> _Exercise directions_
Scan the entries below for the word "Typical" and copy every line in which it occurs.

> _Available records_
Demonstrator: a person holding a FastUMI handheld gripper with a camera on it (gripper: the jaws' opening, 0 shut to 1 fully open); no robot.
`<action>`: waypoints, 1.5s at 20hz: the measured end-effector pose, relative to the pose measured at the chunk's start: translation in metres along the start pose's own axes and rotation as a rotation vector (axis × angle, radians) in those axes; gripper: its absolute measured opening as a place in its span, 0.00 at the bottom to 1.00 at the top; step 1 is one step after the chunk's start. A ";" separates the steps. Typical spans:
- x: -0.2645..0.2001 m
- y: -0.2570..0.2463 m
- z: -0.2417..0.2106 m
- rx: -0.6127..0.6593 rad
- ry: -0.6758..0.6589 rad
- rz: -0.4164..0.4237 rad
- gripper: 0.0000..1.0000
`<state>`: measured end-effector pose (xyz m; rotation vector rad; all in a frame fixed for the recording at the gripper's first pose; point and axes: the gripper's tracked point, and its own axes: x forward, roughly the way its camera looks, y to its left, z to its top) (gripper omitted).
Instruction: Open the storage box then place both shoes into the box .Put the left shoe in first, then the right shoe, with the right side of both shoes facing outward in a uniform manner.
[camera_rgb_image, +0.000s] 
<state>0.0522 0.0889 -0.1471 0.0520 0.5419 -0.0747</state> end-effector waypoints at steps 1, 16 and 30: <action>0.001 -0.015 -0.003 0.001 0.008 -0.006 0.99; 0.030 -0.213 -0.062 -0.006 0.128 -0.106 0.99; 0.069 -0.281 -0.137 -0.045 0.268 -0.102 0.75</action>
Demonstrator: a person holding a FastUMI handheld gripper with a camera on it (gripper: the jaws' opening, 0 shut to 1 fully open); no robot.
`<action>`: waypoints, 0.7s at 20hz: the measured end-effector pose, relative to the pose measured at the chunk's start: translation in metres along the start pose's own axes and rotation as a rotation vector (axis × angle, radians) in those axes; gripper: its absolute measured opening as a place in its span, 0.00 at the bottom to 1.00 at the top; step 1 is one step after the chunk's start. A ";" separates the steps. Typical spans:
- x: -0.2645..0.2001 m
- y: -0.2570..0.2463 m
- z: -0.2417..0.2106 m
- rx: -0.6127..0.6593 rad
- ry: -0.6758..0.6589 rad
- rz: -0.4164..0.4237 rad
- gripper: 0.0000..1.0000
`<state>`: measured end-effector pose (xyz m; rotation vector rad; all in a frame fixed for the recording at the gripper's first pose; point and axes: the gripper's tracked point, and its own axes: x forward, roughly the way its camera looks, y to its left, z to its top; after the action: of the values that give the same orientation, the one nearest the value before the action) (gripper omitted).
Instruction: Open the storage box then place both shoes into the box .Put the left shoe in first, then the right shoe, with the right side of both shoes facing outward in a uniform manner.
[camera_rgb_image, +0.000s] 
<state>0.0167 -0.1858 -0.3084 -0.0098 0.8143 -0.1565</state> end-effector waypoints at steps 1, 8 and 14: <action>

> _Solution to this task_
`<action>`: waypoints, 1.5s at 20hz: the measured end-effector pose, relative to the pose measured at the chunk's start: translation in metres along the start pose's own axes and rotation as a rotation vector (axis × angle, radians) in those axes; gripper: its absolute measured opening as a place in its span, 0.00 at the bottom to 1.00 at the top; step 1 is one step after the chunk's start. A ";" separates the steps. Typical spans:
`<action>`: waypoints, 0.7s at 20hz: the measured end-effector pose, relative to the pose measured at the chunk's start: translation in metres along the start pose's own axes and rotation as a rotation vector (axis × angle, radians) in those axes; gripper: its absolute measured opening as a place in its span, 0.00 at the bottom to 1.00 at the top; step 1 is one step after the chunk's start. A ";" separates the steps. Typical spans:

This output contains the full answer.